Но она просила защиты и помощи именно у тех, древних, умевших любить, страдать и радоваться, пить вино и рожать детей. Тех, которых человеческая трусость загнала под Землю много веков назад.
 И они услышали. И в лесу она была под их защитой. А вот город…. Город подчинялся каким-то другим Богам, жил по другим законам.
 И тут её осенило. Надо искать этих – городских ,непонятных и неизвестных, надо найти с ними общий язык. И тогда, может быть, рассеется это выжигающая её душу ненависть. Горожане были от неё не ближе чем марсиане – и так же непонятны.
 Она нашла их. Таких разных – страшных и мёртвых в своём равнодушии. Влиятельных политических деятелей - бизнесменов – дельцов – и юных хакеров. И поняла – живых среди них нет. И если надо получить их покровительство и защиту – нужно тоже стать мёртвой. Такой мёртвой, что даже Снежная королева рядом с нею казалась бы огнедышащим вулканом.
 Их бездушная мозговая машина безжалостно вращала многочисленные колёсики, да и сам они были колёсиками этого чудовищного механизма. Чуждые по природе всему живому и трепетно дышащему, поющему дышащему, соединяющемуся в объятиях, они
сеяли вокруг смерть. Потому что мёртвое уже не может умереть – и следовательно –бессмертно. И ни о каких договорах с ними не может быть и речи - потому что они чужды и противны самой природе человеческой.
Да и не Боги они на самом деле. Потому что подвластны им только те,
кто отказывается от собственной души. И стоит только захотеть людям - всем, разом, как сметёт их с лица Земли всемогущая человеческая воля.

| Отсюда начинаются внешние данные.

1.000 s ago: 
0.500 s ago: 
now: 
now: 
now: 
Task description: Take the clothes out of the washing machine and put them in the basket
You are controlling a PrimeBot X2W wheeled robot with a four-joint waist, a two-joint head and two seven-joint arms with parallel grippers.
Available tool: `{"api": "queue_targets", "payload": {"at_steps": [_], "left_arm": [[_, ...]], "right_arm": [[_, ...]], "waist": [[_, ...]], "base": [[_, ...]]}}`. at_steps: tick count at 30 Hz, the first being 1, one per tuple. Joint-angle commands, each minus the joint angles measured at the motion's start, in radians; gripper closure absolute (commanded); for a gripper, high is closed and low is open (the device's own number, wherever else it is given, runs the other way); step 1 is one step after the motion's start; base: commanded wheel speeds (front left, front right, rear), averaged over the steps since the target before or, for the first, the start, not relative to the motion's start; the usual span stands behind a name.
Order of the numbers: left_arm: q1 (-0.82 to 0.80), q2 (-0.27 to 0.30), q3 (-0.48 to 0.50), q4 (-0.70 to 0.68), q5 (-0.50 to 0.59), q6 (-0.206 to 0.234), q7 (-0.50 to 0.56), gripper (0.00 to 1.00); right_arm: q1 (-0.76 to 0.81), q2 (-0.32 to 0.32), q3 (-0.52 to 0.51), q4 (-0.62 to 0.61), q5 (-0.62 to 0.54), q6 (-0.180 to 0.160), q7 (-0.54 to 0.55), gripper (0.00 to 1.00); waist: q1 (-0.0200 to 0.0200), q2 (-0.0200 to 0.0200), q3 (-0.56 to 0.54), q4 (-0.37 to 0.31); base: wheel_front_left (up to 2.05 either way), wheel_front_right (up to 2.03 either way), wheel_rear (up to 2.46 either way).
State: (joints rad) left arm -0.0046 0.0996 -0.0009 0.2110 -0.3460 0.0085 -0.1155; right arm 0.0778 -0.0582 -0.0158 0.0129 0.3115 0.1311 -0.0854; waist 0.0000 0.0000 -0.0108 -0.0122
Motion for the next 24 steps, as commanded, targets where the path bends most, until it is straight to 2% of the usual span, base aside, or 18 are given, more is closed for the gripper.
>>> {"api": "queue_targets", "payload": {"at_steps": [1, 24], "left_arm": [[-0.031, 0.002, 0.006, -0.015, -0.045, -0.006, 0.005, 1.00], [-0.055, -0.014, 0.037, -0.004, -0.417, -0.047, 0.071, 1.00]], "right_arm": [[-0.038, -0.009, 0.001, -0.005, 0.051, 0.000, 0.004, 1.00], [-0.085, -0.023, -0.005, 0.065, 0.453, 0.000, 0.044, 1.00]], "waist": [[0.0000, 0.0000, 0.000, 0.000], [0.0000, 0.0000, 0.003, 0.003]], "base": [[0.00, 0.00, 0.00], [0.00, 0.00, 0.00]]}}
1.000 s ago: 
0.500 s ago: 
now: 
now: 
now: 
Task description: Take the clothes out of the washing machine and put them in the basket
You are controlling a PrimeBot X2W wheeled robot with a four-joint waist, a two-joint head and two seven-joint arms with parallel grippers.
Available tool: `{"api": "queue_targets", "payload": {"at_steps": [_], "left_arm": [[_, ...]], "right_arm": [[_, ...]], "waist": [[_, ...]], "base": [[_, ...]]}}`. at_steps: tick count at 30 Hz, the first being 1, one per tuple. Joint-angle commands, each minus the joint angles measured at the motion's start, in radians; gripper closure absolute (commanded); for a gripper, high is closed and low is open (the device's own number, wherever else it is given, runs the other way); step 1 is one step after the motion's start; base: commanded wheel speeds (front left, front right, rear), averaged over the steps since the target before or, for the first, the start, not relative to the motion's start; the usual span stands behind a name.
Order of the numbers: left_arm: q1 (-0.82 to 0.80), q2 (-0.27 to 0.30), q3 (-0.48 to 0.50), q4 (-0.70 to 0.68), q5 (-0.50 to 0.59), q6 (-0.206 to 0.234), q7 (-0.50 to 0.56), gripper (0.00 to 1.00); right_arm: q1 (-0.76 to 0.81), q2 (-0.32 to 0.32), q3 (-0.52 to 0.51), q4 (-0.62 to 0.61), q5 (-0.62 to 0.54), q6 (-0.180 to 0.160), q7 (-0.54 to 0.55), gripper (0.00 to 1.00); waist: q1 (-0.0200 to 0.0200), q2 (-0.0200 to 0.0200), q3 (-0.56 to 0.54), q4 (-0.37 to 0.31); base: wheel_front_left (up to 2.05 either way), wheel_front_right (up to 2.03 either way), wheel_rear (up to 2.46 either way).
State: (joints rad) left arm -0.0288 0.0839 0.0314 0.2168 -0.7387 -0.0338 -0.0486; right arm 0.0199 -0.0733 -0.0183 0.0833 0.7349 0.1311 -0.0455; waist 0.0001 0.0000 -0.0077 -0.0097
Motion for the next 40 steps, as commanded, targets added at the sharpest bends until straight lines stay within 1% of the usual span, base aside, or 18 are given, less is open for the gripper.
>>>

Она ехала домой с работы, и с грустью вглядывалась в усталые и покорные лица. А над ними монотонно звучали настырные слова."Стоя на эскалаторе, держитесь правой стороны! Уступайте места пассажирам с детьми! При нахождении в вагоне неизвестных предметов будьте осторожны!"
И как бы ставя точку. с двух сторон от последней ступеньки молчаливо стоял ряд облачённых в чёрное полицейских, исключая малейшую возможность нарушения заданной программы.